Как–то раз ко мне прибежал запыхавшийся человек:

— Ночью меня обокрали! — воскликнул он. — Пропала моя одежда! Помоги мне, Кара—Чоно!

Чем я мог помочь ему в почти необозримом лагере?

— Ты ничего такого не заметил, что помогло бы мне выйти на след?

— Ничего!

Случаи воровства в нашей орде можно было пересчитать по пальцам за долгие–долгие годы. Это преступление каралось у нас страшными карами. Потерпевший проводил меня к своей юрте, стоявшей на самом краю лагеря, где отроги Гурелгу сходят на нет и начинается густой лес.

Женщины причитали, а детишки держались за подолы широких материнских юбок и таращили на нас глазенки. Никто из них ничего не видел и не слышал. И вдруг прибежала женщина — вся в слезах и громко всхлипывающая:

— Моего мужа убили. Он лежит мертвый на окровавленных мехах в юрте. Он голый, одежду его украли! Помогите мне!

Только успела она договорить, как появились еще три женщины и, громко плача, принялись стенать: у всех у них тоже убили мужей и похитили одежду. Я услышал, как кто–то у меня за спиной сказал, что начальник охраны, мол, из низов и поэтому не способен поддерживать порядок в лагере.

Выбрав несколько человек из числа охранников, я поскакал с ними в близлежащий лес, потому что предположил, что ночью в орду проникли чужие, которые перед рассветом опять скрылись в густом лесу. Но мы не нашли ничего — ни следов, ни самих чужеземцев. Перед заходом солнца мы вернулись в лагерь, изорвав о сучья свою одежду в клочья. Тропинки в лесу мы не обнаружили и бродили по нему спешившись и ведя лошадей в поводу.

Ночью я расставил между рядами юрт часовых, которым я велел разложить костры, чтобы вся орда была освещена. Золотой Цветок я поселил в одном из шатров Борты, у которого стояли два охранника.

Выйдя из юрты, я столкнулся со старым шаманом и прорицателем Гекчу, который прочел на бараньей лопатке имя Чингисхана. Я спросил, нет ли на небе какого знака, который объяснил бы нам причину ночных убийств и грабежей.

— А еще они избили повара Шикиура, — сообщил мне шаман, — Он только–только проснулся и подумал, что они отправят его в вечные высоты.

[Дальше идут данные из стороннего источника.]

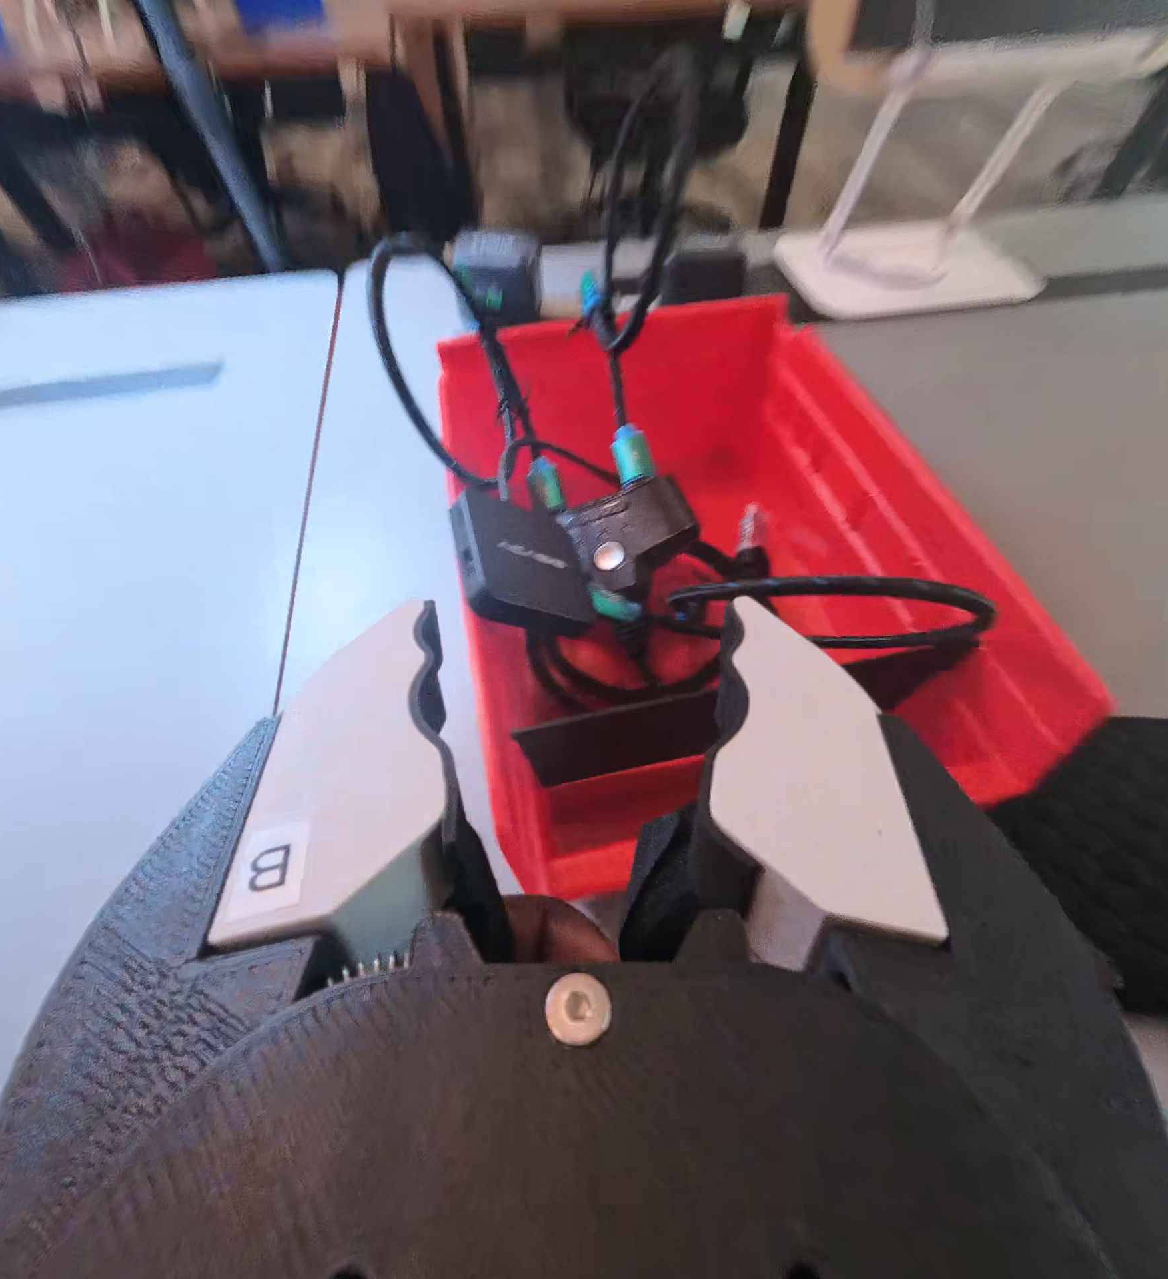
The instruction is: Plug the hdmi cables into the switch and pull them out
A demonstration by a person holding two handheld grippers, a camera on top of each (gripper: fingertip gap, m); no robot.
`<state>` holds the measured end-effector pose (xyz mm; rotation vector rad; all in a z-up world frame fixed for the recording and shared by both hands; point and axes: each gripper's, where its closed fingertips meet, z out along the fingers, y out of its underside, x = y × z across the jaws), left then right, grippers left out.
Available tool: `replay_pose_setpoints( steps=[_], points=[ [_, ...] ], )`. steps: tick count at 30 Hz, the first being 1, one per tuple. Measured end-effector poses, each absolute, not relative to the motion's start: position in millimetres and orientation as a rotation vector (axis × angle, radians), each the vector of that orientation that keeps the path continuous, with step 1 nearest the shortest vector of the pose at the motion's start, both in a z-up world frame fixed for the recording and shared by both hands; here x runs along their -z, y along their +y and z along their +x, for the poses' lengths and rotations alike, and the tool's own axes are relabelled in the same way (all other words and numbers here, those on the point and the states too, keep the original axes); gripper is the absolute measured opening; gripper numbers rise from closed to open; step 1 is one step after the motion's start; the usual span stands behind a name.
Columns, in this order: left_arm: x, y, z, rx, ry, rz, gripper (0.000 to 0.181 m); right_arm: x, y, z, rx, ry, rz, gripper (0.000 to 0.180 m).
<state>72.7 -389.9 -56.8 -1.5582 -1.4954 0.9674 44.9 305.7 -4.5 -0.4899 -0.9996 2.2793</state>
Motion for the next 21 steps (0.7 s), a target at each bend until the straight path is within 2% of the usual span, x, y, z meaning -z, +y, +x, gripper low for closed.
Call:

Он сильно замерз и весь дрожал, потому что его тоже раздели догола! Это еще вчера было.

— Вчера? Почему же мне не доложили?

— Повару было стыдно: он накануне сильно напился. Еще он сказал, что видел только тени, которые били его, только тени, темные тени; он не слышал, чтобы они переговаривались, да и вряд ли тени умеют разговаривать!

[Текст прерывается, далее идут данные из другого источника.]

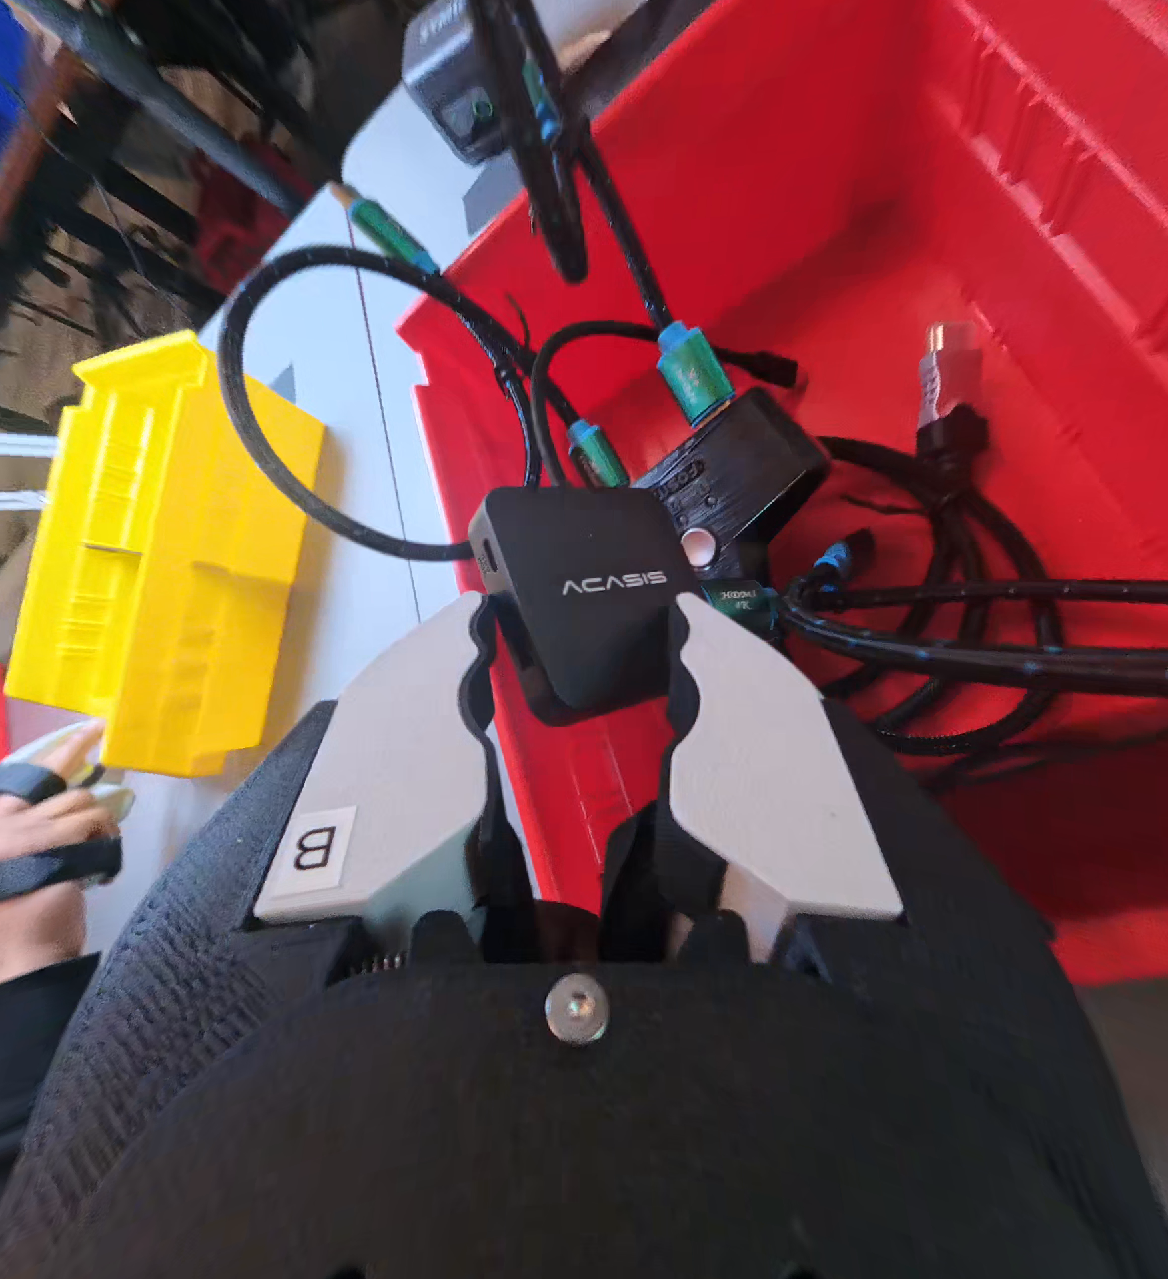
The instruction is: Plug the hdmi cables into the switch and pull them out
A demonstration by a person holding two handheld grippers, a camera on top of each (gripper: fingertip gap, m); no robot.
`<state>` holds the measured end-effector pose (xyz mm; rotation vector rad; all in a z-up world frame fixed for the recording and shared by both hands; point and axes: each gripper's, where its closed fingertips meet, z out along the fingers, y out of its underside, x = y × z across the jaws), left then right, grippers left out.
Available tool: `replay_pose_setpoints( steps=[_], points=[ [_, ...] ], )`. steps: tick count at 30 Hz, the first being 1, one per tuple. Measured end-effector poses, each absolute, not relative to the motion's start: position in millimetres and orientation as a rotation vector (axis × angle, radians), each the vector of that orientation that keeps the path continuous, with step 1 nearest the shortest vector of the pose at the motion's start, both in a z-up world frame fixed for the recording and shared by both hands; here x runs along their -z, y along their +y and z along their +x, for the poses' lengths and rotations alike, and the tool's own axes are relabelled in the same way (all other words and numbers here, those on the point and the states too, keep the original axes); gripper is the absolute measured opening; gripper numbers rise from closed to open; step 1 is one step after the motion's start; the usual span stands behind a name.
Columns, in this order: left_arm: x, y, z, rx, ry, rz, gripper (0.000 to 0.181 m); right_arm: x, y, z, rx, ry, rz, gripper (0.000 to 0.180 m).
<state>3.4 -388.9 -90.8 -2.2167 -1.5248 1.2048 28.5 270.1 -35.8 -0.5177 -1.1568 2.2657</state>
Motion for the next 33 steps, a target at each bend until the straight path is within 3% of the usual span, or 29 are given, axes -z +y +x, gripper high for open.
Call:
replay_pose_setpoints(
  steps=[4,8,10,12,14,17,21,27,30,33],
  points=[
    [77,-365,-5,-1.235,-1.449,-2.102,0.041,37,267,30,-2.260,-1.177,-0.502,0.086],
    [62,-333,-18,-0.923,-1.442,-1.664,0.041,34,270,32,-2.286,-1.148,-0.500,0.085],
    [80,-332,-19,-0.813,-1.489,-1.644,0.038,34,271,33,-2.290,-1.141,-0.500,0.084],
    [88,-335,-26,-0.836,-1.505,-1.533,0.035,34,270,33,-2.287,-1.149,-0.499,0.084],
    [87,-342,-29,-0.946,-1.476,-1.473,0.017,36,269,32,-2.280,-1.161,-0.499,0.083],
    [76,-341,-30,-1.051,-1.390,-1.416,0.015,38,267,31,-2.265,-1.180,-0.505,0.083],
    [9,-342,-16,-1.269,-1.179,-1.259,0.013,41,265,29,-2.242,-1.205,-0.510,0.082],
    [-136,-316,52,-1.540,-0.700,-0.880,0.013,48,255,29,-2.191,-1.276,-0.487,0.081],
    [-182,-296,96,-1.424,-0.516,-0.609,0.013,51,251,29,-2.164,-1.308,-0.469,0.081],
    [-189,-267,115,-1.118,-0.415,-0.461,0.015,51,251,29,-2.158,-1.307,-0.474,0.079]
  ],
)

— Говорить они не умеют, а издают что–то вроде пения черного дрозда — слушать приятно, понять же ничего не поймешь.

— Он был пьян, Кара—Чоно, а кому вино ударяет в голову, у того разум уходит в ноги. Ведь так у нас говорят?

— Я спросил тебя о знаках, шаман!

Мы присели на большой камень поблизости от озера — это совсем рядом с кедром, под которым Борта учила детей считать. Начал накрапывать дождь.

Женщины и мужчины повыходили из юрт и, задрав головы к небу, подставляли лица крупным теплым каплям.

— В самые молчаливые ночи знаки неба видны особенно отчетливо, — начал шаман. — Вот в такой час я сидел перед своей юртой, прислонившись к еще теплому от солнца войлоку и закрыв глаза. Вдруг в воздухе что–то прошелестело, и я поднял веки. Меня облетела черная ночная птица с красными глазами, потом она еще дважды облетела мою юрту и полетела дальше, размахивая широкими крыльями, напоминавшими на фоне восходившего месяца разорванные черные шали. А потом эта птица села на верхушку самой дальней пустой юрты.